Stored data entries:
□ □ □ □ □ □ □

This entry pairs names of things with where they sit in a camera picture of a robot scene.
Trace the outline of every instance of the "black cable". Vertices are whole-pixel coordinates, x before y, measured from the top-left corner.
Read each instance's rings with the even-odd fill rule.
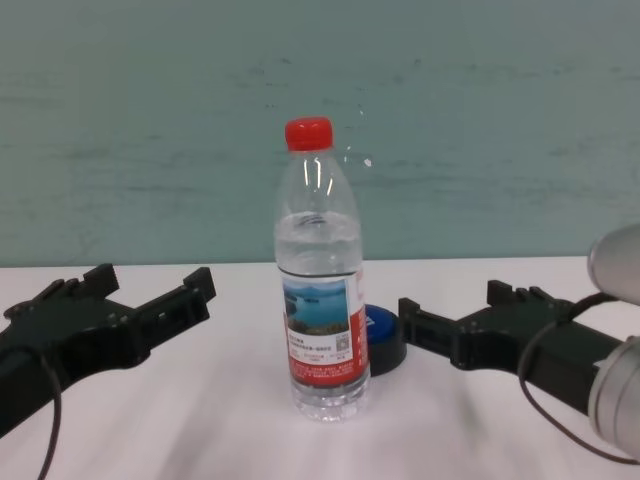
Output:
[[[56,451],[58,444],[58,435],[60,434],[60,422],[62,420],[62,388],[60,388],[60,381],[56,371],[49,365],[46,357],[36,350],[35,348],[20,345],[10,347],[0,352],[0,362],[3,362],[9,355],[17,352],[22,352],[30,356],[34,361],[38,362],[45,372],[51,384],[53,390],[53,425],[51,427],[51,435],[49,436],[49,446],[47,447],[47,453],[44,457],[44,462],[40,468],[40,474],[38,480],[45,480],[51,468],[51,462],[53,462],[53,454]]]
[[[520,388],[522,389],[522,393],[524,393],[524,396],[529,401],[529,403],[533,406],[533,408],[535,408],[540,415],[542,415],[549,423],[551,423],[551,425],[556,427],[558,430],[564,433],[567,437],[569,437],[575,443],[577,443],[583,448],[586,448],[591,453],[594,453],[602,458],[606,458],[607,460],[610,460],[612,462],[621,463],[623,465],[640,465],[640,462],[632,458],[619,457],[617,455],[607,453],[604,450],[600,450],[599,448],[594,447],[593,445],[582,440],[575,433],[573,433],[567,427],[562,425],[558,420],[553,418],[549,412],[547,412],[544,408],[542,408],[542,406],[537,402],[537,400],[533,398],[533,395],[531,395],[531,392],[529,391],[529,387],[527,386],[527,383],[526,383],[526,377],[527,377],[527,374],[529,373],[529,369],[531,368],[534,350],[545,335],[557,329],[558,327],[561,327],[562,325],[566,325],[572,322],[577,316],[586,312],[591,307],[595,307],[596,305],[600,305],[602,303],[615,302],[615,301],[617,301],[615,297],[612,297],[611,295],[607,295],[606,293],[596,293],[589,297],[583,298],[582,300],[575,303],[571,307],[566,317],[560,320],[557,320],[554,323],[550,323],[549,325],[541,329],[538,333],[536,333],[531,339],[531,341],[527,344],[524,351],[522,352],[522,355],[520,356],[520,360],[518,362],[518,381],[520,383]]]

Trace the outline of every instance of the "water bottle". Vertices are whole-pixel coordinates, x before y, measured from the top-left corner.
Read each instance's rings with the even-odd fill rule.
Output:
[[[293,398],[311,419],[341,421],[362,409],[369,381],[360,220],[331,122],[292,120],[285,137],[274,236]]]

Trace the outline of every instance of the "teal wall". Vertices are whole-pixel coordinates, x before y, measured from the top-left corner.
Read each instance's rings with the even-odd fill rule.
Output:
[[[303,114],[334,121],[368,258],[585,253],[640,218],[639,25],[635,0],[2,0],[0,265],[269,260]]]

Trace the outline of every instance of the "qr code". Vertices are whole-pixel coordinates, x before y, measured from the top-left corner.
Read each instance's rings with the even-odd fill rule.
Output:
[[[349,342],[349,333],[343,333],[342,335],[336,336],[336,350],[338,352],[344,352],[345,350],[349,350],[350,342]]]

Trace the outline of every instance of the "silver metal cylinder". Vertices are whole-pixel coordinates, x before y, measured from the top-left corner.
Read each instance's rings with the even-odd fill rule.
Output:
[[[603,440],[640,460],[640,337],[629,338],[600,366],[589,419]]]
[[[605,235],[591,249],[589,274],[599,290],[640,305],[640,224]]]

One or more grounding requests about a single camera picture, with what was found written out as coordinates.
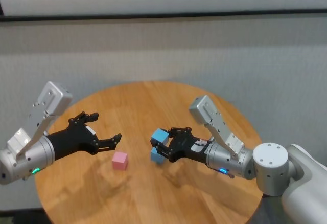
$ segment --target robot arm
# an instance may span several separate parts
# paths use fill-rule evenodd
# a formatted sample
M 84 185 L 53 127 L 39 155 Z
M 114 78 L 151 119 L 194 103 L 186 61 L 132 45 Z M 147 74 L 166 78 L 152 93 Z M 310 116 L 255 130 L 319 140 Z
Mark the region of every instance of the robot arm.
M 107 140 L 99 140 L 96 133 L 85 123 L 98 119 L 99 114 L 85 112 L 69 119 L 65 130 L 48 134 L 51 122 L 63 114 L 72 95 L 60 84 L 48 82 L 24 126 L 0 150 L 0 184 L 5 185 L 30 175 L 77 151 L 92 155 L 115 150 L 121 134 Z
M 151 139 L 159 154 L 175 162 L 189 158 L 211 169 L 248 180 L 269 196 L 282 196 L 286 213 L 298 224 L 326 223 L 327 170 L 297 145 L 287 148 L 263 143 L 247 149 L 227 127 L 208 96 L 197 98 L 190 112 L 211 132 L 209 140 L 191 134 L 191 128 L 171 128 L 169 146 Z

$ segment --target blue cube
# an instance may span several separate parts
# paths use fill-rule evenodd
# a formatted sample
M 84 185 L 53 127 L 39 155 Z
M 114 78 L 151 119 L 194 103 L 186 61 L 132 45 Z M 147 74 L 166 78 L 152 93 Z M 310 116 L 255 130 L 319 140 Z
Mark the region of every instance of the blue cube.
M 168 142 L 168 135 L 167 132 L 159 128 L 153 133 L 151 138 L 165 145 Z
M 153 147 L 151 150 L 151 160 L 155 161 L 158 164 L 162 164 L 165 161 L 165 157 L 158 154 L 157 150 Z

□ □ □ □ □ □ □

Problem to work on. Output all the data, exactly, without images.

Output for this exercise.
This entry pairs names of things with where they sit in a camera picture of a robot scene.
Trace the outline of every instance of the "black cable". Vertices are whole-pixel coordinates, x before y, measured from the top-left corner.
Read each instance's rings with the even-odd fill rule.
Output:
[[[56,451],[58,444],[58,435],[60,434],[60,422],[62,420],[62,388],[60,388],[60,381],[56,371],[49,365],[46,357],[36,350],[35,348],[20,345],[10,347],[0,352],[0,362],[3,362],[9,355],[17,352],[22,352],[30,356],[34,361],[38,362],[45,372],[51,384],[53,390],[53,425],[51,427],[51,435],[49,436],[49,446],[47,447],[47,453],[44,457],[44,462],[40,468],[40,474],[38,480],[45,480],[51,468],[51,462],[53,462],[53,454]]]
[[[520,388],[522,389],[522,393],[524,393],[524,396],[529,401],[529,403],[533,406],[533,408],[535,408],[540,415],[542,415],[549,423],[551,423],[551,425],[556,427],[558,430],[564,433],[567,437],[569,437],[575,443],[577,443],[583,448],[586,448],[591,453],[594,453],[602,458],[606,458],[607,460],[610,460],[612,462],[621,463],[623,465],[640,465],[640,462],[632,458],[619,457],[617,455],[607,453],[604,450],[600,450],[599,448],[594,447],[593,445],[582,440],[575,433],[573,433],[567,427],[562,425],[558,420],[553,418],[549,412],[547,412],[544,408],[542,408],[542,406],[537,402],[537,400],[533,398],[533,395],[531,395],[531,392],[529,391],[529,387],[527,386],[527,383],[526,383],[526,377],[527,377],[527,374],[529,373],[529,369],[531,368],[534,350],[545,335],[557,329],[558,327],[561,327],[562,325],[566,325],[572,322],[577,316],[586,312],[591,307],[595,307],[596,305],[600,305],[602,303],[615,302],[615,301],[617,301],[615,297],[612,297],[611,295],[607,295],[606,293],[596,293],[589,297],[583,298],[582,300],[575,303],[571,307],[566,317],[560,320],[557,320],[554,323],[550,323],[549,325],[541,329],[538,333],[536,333],[531,339],[531,341],[527,344],[524,351],[522,352],[522,355],[520,356],[520,360],[518,362],[518,381],[520,383]]]

Trace the outline of every instance of the "water bottle". Vertices are whole-pixel coordinates, x before y, measured from the top-left corner.
Read each instance's rings with the even-odd fill rule.
Output:
[[[293,398],[311,419],[341,421],[362,409],[369,381],[360,220],[331,122],[292,120],[285,137],[274,236]]]

Trace the outline of every instance of the "teal wall". Vertices are whole-pixel coordinates, x before y, measured from the top-left corner.
Read each instance's rings with the even-odd fill rule.
Output:
[[[303,114],[334,121],[368,258],[585,253],[640,218],[639,25],[635,0],[2,0],[0,265],[269,260]]]

Trace the outline of every instance of the "qr code". Vertices are whole-pixel coordinates, x before y, measured from the top-left corner.
Read each instance's rings with the even-odd fill rule.
Output:
[[[349,342],[349,333],[343,333],[342,335],[336,336],[336,350],[338,352],[344,352],[345,350],[349,350],[350,342]]]

Trace the outline of every instance of the "silver metal cylinder". Vertices are whole-pixel coordinates, x before y, measured from the top-left corner.
Read each instance's rings with the even-odd fill rule.
Output:
[[[603,440],[640,460],[640,337],[629,338],[600,366],[589,419]]]
[[[605,235],[591,249],[589,274],[599,290],[640,305],[640,224]]]

One or more grounding requests about a single camera picture, with what was found written out as coordinates.
$ segment --target robot arm
# an instance may span several separate parts
# paths use fill-rule evenodd
# a formatted sample
M 84 185 L 53 127 L 39 155 Z
M 114 78 L 151 119 L 194 103 L 186 61 L 132 45 Z M 147 74 L 166 78 L 152 93 Z M 310 116 L 255 130 L 319 140 Z
Mark the region of every instance of the robot arm.
M 107 140 L 99 140 L 96 133 L 85 123 L 98 119 L 99 114 L 85 112 L 69 119 L 65 130 L 48 134 L 51 122 L 63 114 L 72 95 L 60 84 L 48 82 L 24 126 L 0 150 L 0 184 L 5 185 L 30 175 L 77 151 L 92 155 L 115 150 L 121 134 Z
M 151 139 L 159 154 L 175 162 L 189 158 L 211 169 L 248 180 L 269 196 L 282 196 L 286 213 L 298 224 L 326 223 L 327 170 L 297 145 L 287 148 L 263 143 L 247 149 L 227 127 L 208 96 L 197 98 L 190 112 L 211 132 L 209 140 L 191 134 L 191 128 L 171 128 L 169 146 Z

$ segment --target blue cube
# an instance may span several separate parts
# paths use fill-rule evenodd
# a formatted sample
M 84 185 L 53 127 L 39 155 Z
M 114 78 L 151 119 L 194 103 L 186 61 L 132 45 Z M 147 74 L 166 78 L 152 93 Z M 310 116 L 255 130 L 319 140 Z
Mark the region of every instance of the blue cube.
M 168 142 L 168 135 L 167 132 L 159 128 L 153 133 L 151 138 L 165 145 Z
M 153 147 L 151 150 L 151 160 L 155 161 L 158 164 L 162 164 L 165 161 L 165 157 L 158 154 L 157 150 Z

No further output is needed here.